Task details: Working through the entries below, find how many lines include the string "stainless"; give only that number.

(Data extracted from a collection)
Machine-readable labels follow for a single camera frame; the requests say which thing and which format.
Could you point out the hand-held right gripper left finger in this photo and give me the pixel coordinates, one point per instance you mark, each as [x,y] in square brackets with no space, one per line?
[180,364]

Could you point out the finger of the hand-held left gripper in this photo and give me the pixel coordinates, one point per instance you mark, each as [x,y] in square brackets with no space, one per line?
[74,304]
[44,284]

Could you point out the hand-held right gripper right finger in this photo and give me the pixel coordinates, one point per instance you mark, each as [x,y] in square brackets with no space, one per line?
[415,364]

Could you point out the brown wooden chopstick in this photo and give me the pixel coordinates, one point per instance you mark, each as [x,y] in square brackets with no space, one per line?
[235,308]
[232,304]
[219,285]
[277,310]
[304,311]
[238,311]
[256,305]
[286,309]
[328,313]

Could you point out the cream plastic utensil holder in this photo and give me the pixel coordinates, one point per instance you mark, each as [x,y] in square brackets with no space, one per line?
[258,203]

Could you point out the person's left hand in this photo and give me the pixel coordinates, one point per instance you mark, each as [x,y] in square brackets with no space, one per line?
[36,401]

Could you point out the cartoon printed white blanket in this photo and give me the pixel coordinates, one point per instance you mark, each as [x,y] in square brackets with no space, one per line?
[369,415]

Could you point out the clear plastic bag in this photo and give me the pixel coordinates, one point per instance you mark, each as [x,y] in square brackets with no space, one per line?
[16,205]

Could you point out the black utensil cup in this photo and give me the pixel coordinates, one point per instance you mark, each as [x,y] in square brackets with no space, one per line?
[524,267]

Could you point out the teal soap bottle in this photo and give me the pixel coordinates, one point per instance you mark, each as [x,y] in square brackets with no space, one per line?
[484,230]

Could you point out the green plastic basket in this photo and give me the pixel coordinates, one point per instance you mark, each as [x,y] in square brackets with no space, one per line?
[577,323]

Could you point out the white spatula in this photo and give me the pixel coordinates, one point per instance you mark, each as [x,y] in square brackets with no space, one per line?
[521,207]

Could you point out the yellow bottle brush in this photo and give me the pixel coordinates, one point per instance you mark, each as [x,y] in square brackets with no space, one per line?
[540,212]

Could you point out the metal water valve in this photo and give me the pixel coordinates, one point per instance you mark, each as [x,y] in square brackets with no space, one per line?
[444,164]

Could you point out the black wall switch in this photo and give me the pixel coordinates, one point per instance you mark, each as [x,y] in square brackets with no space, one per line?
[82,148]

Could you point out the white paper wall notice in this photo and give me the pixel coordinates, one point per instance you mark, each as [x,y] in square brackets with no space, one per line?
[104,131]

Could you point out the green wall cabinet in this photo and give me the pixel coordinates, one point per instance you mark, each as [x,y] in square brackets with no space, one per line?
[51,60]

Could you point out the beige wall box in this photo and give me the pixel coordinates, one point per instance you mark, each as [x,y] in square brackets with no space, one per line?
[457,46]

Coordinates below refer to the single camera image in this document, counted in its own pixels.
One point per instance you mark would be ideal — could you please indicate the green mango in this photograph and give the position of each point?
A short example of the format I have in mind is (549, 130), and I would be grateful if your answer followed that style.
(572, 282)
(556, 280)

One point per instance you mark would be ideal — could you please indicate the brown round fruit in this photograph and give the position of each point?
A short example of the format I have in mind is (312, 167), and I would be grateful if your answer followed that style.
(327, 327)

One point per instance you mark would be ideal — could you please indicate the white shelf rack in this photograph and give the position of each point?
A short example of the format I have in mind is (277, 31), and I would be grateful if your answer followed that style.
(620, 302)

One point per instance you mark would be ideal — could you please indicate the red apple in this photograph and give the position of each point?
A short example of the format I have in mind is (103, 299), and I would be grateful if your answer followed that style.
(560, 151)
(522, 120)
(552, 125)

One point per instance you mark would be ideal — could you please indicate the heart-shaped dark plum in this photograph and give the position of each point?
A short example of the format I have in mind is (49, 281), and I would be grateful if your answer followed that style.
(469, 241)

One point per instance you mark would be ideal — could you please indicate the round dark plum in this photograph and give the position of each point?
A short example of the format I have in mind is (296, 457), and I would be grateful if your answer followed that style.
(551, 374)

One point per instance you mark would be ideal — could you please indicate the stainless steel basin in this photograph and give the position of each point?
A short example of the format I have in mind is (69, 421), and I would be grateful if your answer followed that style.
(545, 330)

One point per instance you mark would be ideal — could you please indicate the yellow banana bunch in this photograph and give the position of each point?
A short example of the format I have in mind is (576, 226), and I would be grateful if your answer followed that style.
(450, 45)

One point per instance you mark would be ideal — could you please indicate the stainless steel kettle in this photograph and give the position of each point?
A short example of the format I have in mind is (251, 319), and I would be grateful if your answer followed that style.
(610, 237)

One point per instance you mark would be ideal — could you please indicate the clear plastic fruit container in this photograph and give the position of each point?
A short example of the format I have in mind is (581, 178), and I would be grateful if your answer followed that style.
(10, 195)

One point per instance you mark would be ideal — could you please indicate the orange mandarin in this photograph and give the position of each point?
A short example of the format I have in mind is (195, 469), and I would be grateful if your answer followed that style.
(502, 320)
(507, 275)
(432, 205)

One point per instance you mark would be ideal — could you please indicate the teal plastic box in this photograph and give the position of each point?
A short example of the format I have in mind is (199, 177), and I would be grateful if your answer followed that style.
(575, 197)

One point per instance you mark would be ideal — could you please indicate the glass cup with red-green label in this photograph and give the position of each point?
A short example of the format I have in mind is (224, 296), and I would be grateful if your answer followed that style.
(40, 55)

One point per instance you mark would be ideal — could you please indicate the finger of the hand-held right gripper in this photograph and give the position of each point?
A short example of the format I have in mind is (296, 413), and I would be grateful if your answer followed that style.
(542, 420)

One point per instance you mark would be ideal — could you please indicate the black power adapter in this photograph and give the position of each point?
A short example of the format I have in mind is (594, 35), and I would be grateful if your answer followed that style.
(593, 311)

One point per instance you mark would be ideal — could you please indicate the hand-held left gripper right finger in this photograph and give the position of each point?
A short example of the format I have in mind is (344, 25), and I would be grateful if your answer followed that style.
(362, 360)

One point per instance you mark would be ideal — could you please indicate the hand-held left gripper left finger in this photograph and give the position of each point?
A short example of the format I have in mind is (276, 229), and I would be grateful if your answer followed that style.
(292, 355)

Response box: 2